[Stored items]
+ + + +

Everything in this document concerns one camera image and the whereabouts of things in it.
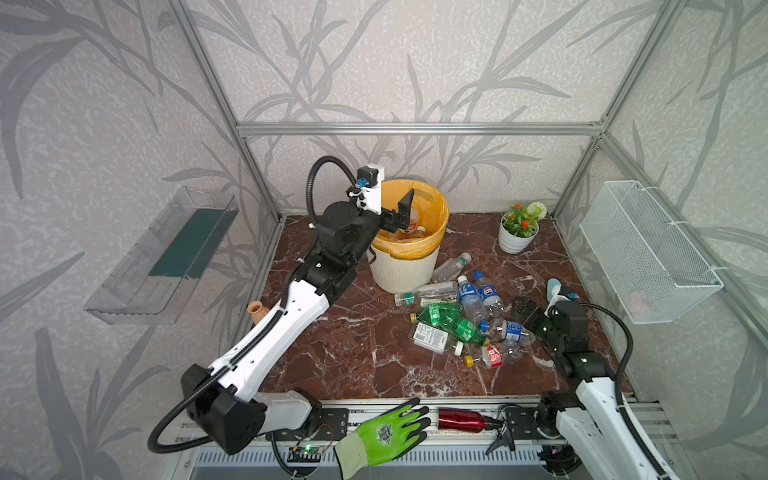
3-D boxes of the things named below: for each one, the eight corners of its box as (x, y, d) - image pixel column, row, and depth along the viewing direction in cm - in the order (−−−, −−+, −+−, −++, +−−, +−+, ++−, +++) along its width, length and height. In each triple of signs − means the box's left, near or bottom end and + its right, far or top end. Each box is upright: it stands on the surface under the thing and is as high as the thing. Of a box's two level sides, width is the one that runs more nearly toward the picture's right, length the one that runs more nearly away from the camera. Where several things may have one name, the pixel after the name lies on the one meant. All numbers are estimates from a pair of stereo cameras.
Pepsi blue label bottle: (486, 318, 93) (489, 311, 90) (470, 279, 103) (473, 272, 100) (502, 315, 94) (505, 308, 91) (485, 276, 103) (488, 269, 100)
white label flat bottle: (406, 342, 89) (406, 336, 86) (413, 325, 92) (413, 319, 89) (459, 361, 85) (461, 356, 82) (464, 342, 89) (466, 337, 86)
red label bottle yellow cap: (465, 368, 84) (468, 362, 80) (463, 351, 87) (465, 345, 83) (500, 368, 84) (504, 362, 80) (496, 351, 87) (500, 345, 83)

+ + + +

Every record above should be duplicated precisely, with the images removed.

Everything in this document concerns one camera image and the whereabouts of things in it.
3-D boxes of the things named below: for each one, the eight corners of its box as (x, y, d) - image pixel column, row, and depth along the viewing direction in cm - in the order (−−−, −−+, −+−, −++, +−−, +−+, ++−, +++) along its width, length and height. In each triple of signs − means the box's left, near or bottom end and + its right, far or top end. Each box is upright: it stands on the surface under the thing and is as high as the thing. Of a box's two level sides, width is the one that runs more nearly toward the picture's right, length the one that runs more nearly away from the camera. Where several things may have one name, the pixel after the name lies on the one meant. All numbers are estimates from a pair of stereo cameras.
Pepsi blue label bottle: (486, 318, 93) (489, 311, 90) (470, 279, 103) (473, 272, 100) (502, 315, 94) (505, 308, 91) (485, 276, 103) (488, 269, 100)
white label flat bottle: (406, 342, 89) (406, 336, 86) (413, 325, 92) (413, 319, 89) (459, 361, 85) (461, 356, 82) (464, 342, 89) (466, 337, 86)
red label bottle yellow cap: (465, 368, 84) (468, 362, 80) (463, 351, 87) (465, 345, 83) (500, 368, 84) (504, 362, 80) (496, 351, 87) (500, 345, 83)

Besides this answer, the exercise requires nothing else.